In it, he claimed that masturbation leads to “disturbances of the stomach and digestion, loss of appetite or ravenous hunger, vomiting, nausea, weakening of the organs of breathing, coughing, hoarseness, paralysis, weakening of the organ of generation to the point of impotence, lack of libido, back pain, disorders of the eye and ear, total diminution of bodily powers, paleness, thinness, pimples on the face, decline of intellectual powers, loss of memory, attacks of rage, madness, idiocy, epilepsy, fever and finally suicide.”
It’s a list of ills that might well make a person consider themselves lucky to only lose their eyesight.
This wasn’t the last time that fears of jerk-off-related mental health issues were raised, either. French philosopher Jean Jacques Rousseau described several incidents in his book Confessions, which was published after his death in the 1780s. He viewed the “vice” of masturbation, when coupled with sexual fantasies, as a form of rape. He believed that it “has a particular attraction for lively imaginations. It allows them to dispose, so to speak, of the whole female sex at their will, and to make any beauty who tempts them serve their pleasure without the need of first obtaining her consent.” He then warned his readers, “Once a young person gets the habit, there is no breaking it short of death.”
Still, the blindness myth continued to be spread, along with the usual laundry list of other ailments.

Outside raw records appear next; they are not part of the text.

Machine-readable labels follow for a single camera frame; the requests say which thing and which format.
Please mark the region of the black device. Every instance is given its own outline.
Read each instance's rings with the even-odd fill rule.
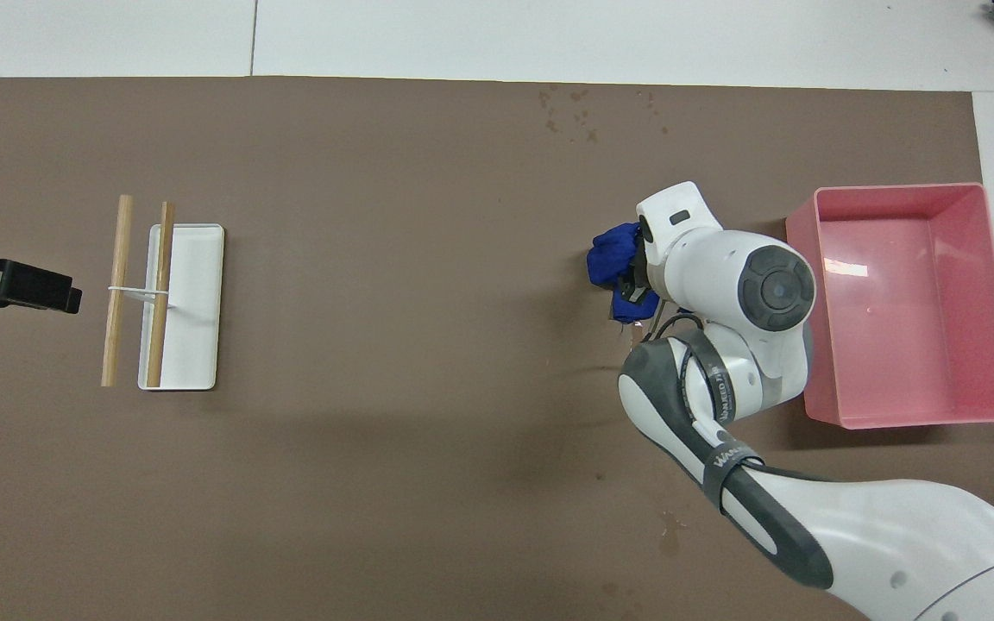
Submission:
[[[74,315],[82,298],[83,292],[72,288],[71,276],[0,259],[0,308],[13,304]]]

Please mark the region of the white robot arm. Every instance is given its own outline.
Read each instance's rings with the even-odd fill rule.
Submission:
[[[639,204],[647,279],[702,329],[644,342],[620,371],[639,431],[790,578],[875,620],[994,620],[994,507],[922,480],[832,483],[766,467],[725,429],[808,381],[808,263],[725,231],[693,182]]]

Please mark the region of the pink plastic bin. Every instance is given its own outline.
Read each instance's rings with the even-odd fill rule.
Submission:
[[[821,188],[786,229],[816,279],[809,417],[846,429],[994,421],[982,185]]]

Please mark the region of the brown tabletop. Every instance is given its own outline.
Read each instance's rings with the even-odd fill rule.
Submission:
[[[784,235],[821,185],[979,180],[969,94],[0,79],[0,618],[856,618],[627,422],[593,235],[694,180]],[[217,389],[99,389],[119,193],[228,230]],[[994,504],[994,425],[733,426],[770,464]]]

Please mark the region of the wooden stick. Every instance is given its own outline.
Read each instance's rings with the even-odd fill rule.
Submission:
[[[129,264],[129,225],[133,222],[133,197],[122,194],[117,200],[117,229],[114,232],[114,271],[110,285],[125,286]],[[106,310],[106,343],[102,351],[102,386],[117,384],[117,349],[122,342],[122,291],[110,290]]]
[[[159,221],[159,256],[155,261],[155,290],[166,292],[171,286],[171,237],[174,236],[174,204],[163,202]],[[155,294],[153,329],[148,339],[148,388],[159,388],[163,371],[163,336],[167,331],[166,293]]]

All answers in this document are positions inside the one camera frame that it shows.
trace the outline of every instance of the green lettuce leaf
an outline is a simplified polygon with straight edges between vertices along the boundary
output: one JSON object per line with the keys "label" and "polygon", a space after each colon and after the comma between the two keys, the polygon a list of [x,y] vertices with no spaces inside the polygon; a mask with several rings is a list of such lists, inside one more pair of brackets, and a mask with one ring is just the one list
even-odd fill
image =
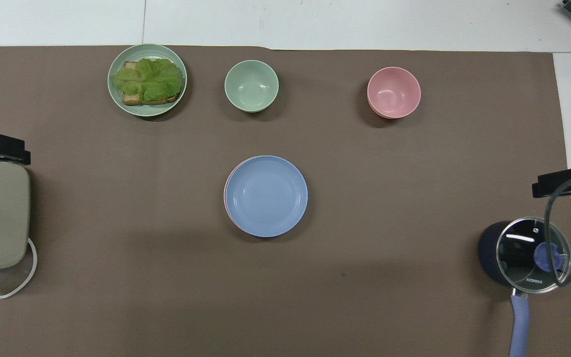
{"label": "green lettuce leaf", "polygon": [[122,68],[111,80],[126,95],[138,93],[143,102],[173,97],[182,88],[182,75],[168,59],[141,59],[136,69]]}

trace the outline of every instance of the white tabletop
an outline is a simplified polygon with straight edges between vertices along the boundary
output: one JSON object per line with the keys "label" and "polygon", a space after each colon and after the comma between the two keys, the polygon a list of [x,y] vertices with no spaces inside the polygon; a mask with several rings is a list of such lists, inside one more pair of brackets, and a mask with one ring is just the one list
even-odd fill
{"label": "white tabletop", "polygon": [[553,52],[571,167],[571,20],[559,0],[0,0],[0,46],[138,43]]}

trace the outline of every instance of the pink plate
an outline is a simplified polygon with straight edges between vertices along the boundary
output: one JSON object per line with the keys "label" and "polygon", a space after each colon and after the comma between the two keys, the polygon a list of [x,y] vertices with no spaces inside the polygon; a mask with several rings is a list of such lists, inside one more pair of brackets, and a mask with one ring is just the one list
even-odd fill
{"label": "pink plate", "polygon": [[386,67],[374,73],[367,84],[367,101],[383,118],[402,118],[420,102],[420,84],[414,75],[400,67]]}

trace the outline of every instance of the bread slice
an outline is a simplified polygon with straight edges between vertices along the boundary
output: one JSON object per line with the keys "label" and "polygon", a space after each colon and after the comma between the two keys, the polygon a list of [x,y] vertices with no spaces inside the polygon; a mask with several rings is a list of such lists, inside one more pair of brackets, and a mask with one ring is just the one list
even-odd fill
{"label": "bread slice", "polygon": [[[136,69],[136,63],[134,61],[125,61],[125,68]],[[142,102],[140,100],[140,95],[138,93],[132,95],[126,95],[125,93],[122,94],[122,103],[125,106],[140,106],[145,104],[147,106],[157,106],[158,104],[167,104],[173,103],[179,97],[179,93],[174,95],[173,97],[168,98],[160,98],[158,100],[149,100],[148,102]]]}

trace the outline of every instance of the blue handle
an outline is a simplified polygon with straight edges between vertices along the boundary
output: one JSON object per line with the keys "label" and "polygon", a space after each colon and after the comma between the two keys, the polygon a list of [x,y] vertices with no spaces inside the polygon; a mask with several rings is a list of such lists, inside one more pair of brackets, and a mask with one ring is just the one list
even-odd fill
{"label": "blue handle", "polygon": [[530,321],[528,298],[511,295],[510,302],[513,305],[514,326],[508,357],[524,357],[528,341],[528,322]]}

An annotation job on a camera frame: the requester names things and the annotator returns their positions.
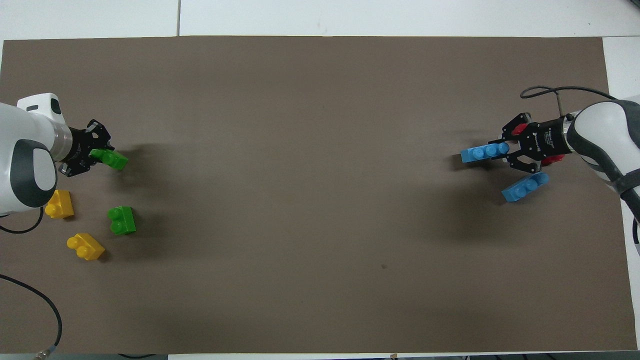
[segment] cable connector
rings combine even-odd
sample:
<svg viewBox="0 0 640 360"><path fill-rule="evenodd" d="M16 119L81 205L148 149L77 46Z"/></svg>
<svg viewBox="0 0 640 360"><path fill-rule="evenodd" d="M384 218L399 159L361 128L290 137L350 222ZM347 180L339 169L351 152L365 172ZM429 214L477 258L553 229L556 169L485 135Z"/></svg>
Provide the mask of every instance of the cable connector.
<svg viewBox="0 0 640 360"><path fill-rule="evenodd" d="M48 349L42 350L33 357L33 360L46 360L52 352L56 350L55 345L51 345Z"/></svg>

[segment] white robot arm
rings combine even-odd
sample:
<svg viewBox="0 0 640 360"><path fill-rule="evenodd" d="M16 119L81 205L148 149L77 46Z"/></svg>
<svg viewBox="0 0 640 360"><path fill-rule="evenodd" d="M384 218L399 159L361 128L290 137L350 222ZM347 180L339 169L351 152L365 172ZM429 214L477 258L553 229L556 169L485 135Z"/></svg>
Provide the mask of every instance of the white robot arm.
<svg viewBox="0 0 640 360"><path fill-rule="evenodd" d="M60 172L74 176L101 162L94 149L114 148L104 126L92 120L87 129L68 127L58 97L39 94L0 103L0 215L37 209L46 204Z"/></svg>
<svg viewBox="0 0 640 360"><path fill-rule="evenodd" d="M525 94L536 88L545 90ZM515 150L484 158L505 159L510 167L535 174L540 167L561 160L564 154L577 152L640 220L640 95L618 100L609 94L580 86L534 86L524 90L520 97L528 99L556 93L562 114L559 90L593 92L607 100L540 123L533 122L530 113L518 114L502 127L501 138L489 142L498 145L515 143L515 147L504 147L509 151Z"/></svg>
<svg viewBox="0 0 640 360"><path fill-rule="evenodd" d="M566 143L640 219L640 96L598 102L580 111Z"/></svg>

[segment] yellow lego brick
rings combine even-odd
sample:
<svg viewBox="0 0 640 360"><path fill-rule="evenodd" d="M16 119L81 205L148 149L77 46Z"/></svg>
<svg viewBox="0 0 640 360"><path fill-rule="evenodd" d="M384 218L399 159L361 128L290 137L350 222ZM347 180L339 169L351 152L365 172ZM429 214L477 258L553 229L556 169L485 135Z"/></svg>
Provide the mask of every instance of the yellow lego brick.
<svg viewBox="0 0 640 360"><path fill-rule="evenodd" d="M71 205L71 196L66 190L56 190L53 192L51 200L44 208L44 212L51 218L66 218L74 214L74 207Z"/></svg>
<svg viewBox="0 0 640 360"><path fill-rule="evenodd" d="M87 233L76 234L74 237L69 238L67 247L75 249L76 255L85 260L96 260L104 252L104 247Z"/></svg>

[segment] lego brick
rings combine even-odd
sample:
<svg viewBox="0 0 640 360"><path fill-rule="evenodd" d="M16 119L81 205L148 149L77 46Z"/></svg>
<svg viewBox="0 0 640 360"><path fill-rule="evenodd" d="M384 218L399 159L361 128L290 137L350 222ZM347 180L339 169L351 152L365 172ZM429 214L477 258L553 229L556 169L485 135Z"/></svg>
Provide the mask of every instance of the lego brick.
<svg viewBox="0 0 640 360"><path fill-rule="evenodd" d="M104 247L100 245L93 236L87 233L76 234L67 240L67 247L76 250L76 255L85 260L96 260L104 252Z"/></svg>
<svg viewBox="0 0 640 360"><path fill-rule="evenodd" d="M460 156L462 156L463 163L470 163L471 161L490 159L494 156L503 155L508 152L509 144L507 144L506 142L501 142L490 143L487 145L462 150L460 152Z"/></svg>
<svg viewBox="0 0 640 360"><path fill-rule="evenodd" d="M518 180L517 183L504 189L502 194L508 202L518 201L547 182L549 182L549 175L542 171L537 172Z"/></svg>
<svg viewBox="0 0 640 360"><path fill-rule="evenodd" d="M71 205L71 194L66 190L54 191L44 211L51 218L66 218L72 216L74 214L74 207Z"/></svg>
<svg viewBox="0 0 640 360"><path fill-rule="evenodd" d="M89 155L116 170L122 170L129 161L126 156L120 154L117 151L108 149L93 149L91 150Z"/></svg>
<svg viewBox="0 0 640 360"><path fill-rule="evenodd" d="M131 234L136 230L133 212L129 206L109 209L107 216L111 219L111 231L116 235Z"/></svg>

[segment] brown mat
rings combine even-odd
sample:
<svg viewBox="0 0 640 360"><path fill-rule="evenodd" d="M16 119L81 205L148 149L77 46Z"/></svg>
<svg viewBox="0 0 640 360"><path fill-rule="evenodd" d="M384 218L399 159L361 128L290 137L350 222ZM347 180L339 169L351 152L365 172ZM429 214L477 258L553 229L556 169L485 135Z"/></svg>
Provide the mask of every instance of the brown mat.
<svg viewBox="0 0 640 360"><path fill-rule="evenodd" d="M77 215L0 234L1 271L57 303L62 352L633 349L616 196L569 156L506 204L524 173L456 155L521 111L556 117L552 96L518 98L537 84L606 90L602 41L5 42L1 102L54 92L130 163L61 177ZM110 233L119 205L137 233ZM66 248L81 232L100 261ZM0 291L0 352L48 346L46 305Z"/></svg>

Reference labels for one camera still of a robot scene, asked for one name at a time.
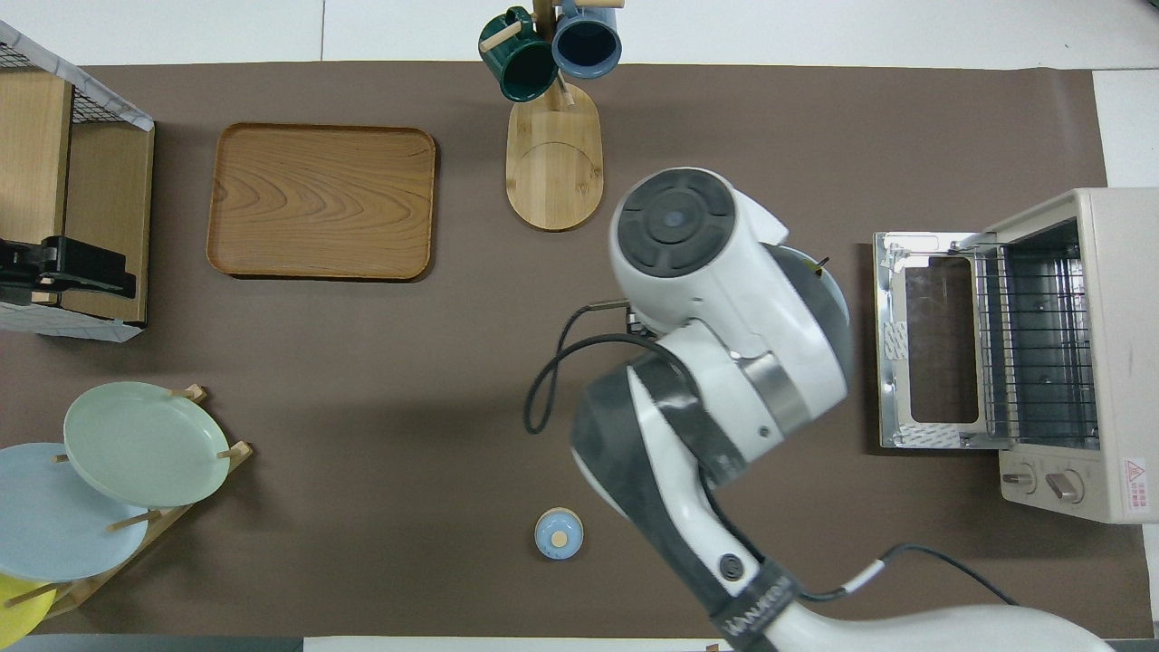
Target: mug rack
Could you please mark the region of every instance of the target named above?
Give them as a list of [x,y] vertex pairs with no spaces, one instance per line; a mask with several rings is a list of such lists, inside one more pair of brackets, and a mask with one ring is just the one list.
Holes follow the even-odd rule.
[[[535,32],[551,43],[561,0],[534,0]],[[576,0],[576,7],[622,8],[624,0]],[[484,54],[522,31],[519,22],[479,43]],[[599,112],[582,89],[557,73],[542,95],[515,102],[508,122],[506,193],[524,221],[567,230],[585,221],[604,196]]]
[[[184,390],[170,390],[169,394],[170,396],[175,397],[180,396],[188,398],[189,401],[196,404],[199,404],[206,397],[205,390],[197,384],[190,386]],[[238,467],[240,467],[242,463],[249,460],[249,457],[253,456],[253,454],[254,449],[248,444],[239,441],[233,446],[231,446],[227,450],[219,452],[217,454],[217,457],[223,460],[224,459],[229,460],[229,469],[226,472],[228,477],[228,475],[233,474],[238,469]],[[64,455],[56,456],[53,457],[52,461],[65,462],[67,461],[67,456]],[[93,594],[97,592],[97,589],[100,589],[109,580],[111,580],[118,572],[121,572],[122,569],[124,569],[133,559],[136,559],[137,556],[140,555],[146,548],[148,548],[154,541],[156,541],[156,539],[160,537],[161,534],[168,530],[178,519],[181,519],[181,517],[183,517],[187,512],[189,512],[189,510],[194,505],[196,504],[183,505],[180,507],[172,507],[172,508],[150,510],[144,514],[140,514],[139,517],[126,519],[124,521],[118,521],[116,523],[110,523],[107,529],[110,532],[115,532],[117,529],[122,529],[132,526],[134,523],[139,523],[141,521],[148,521],[147,529],[145,530],[145,537],[141,540],[140,545],[137,547],[137,550],[133,551],[133,554],[130,555],[127,559],[125,559],[119,565],[96,576],[73,580],[70,583],[60,583],[60,584],[50,583],[42,585],[27,593],[5,600],[2,603],[0,603],[0,609],[15,607],[17,605],[21,605],[23,602],[27,602],[29,600],[32,600],[35,598],[38,598],[41,595],[51,592],[56,592],[56,595],[53,596],[52,606],[49,608],[49,611],[44,616],[44,620],[51,618],[53,616],[59,616],[60,614],[65,614],[72,611],[73,609],[76,609],[82,603],[85,603],[85,601],[92,598]]]

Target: light blue plate
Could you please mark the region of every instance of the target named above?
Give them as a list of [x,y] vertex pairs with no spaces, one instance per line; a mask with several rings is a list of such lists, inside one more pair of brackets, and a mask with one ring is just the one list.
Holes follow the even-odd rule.
[[68,460],[90,485],[130,505],[178,507],[210,496],[229,472],[213,418],[147,383],[109,383],[65,415]]
[[86,483],[72,464],[52,462],[65,447],[25,444],[0,450],[0,573],[67,583],[116,567],[137,550],[147,523],[105,527],[141,514]]
[[583,523],[564,507],[548,510],[535,523],[535,547],[548,559],[568,559],[583,545]]

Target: toaster oven
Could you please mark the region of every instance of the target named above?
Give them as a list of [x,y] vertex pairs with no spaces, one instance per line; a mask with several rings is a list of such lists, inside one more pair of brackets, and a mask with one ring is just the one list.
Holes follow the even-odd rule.
[[1159,522],[1156,244],[1159,188],[876,233],[881,445],[997,449],[1006,500]]

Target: small blue round object
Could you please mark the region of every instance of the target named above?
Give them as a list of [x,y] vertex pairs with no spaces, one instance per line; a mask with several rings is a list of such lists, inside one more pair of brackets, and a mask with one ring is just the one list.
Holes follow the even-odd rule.
[[567,559],[583,545],[583,523],[564,507],[548,510],[535,523],[535,547],[548,559]]

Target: warning label
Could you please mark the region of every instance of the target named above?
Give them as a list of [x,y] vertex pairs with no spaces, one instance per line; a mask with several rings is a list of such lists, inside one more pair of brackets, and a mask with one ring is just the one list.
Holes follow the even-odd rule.
[[1147,464],[1142,457],[1123,459],[1123,479],[1127,489],[1128,512],[1150,512],[1147,500]]

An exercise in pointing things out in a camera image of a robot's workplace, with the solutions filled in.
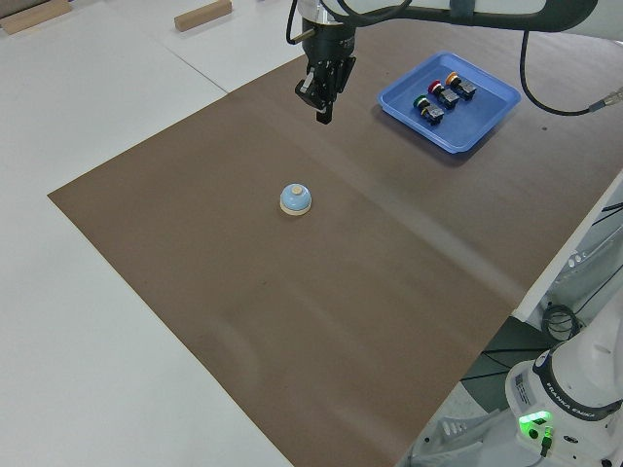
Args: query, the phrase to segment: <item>blue tray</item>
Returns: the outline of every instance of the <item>blue tray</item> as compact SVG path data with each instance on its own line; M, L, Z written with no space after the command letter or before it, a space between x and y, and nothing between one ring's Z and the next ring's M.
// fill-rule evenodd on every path
M444 108L441 123L431 126L413 106L413 101L427 94L431 102L439 105L427 93L428 85L434 80L444 84L452 71L472 82L478 90L472 100L461 100L453 110ZM431 56L379 94L379 103L389 115L453 154L471 149L520 100L517 90L449 52Z

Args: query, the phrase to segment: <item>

In the late 18th century, a Swiss physician named Samuel-Auguste Tissot, based on conversations with his patients, announced that alterations of blood flow during any sexual activity can lead to nerve damage, insanity and blindness. He believed that the addictive nature of masturbation was especially hazardous in this respect.
The rumor, of course, persists to this day — a prominent topic discussed on myriad online forums — for which you can probably thank the Catholic Church. More specifically, the nuns of the 1950s, who told young boys that masturbation violated the Sixth Commandment — “thou shall not commit adultery” — and thus could cause you to go blind.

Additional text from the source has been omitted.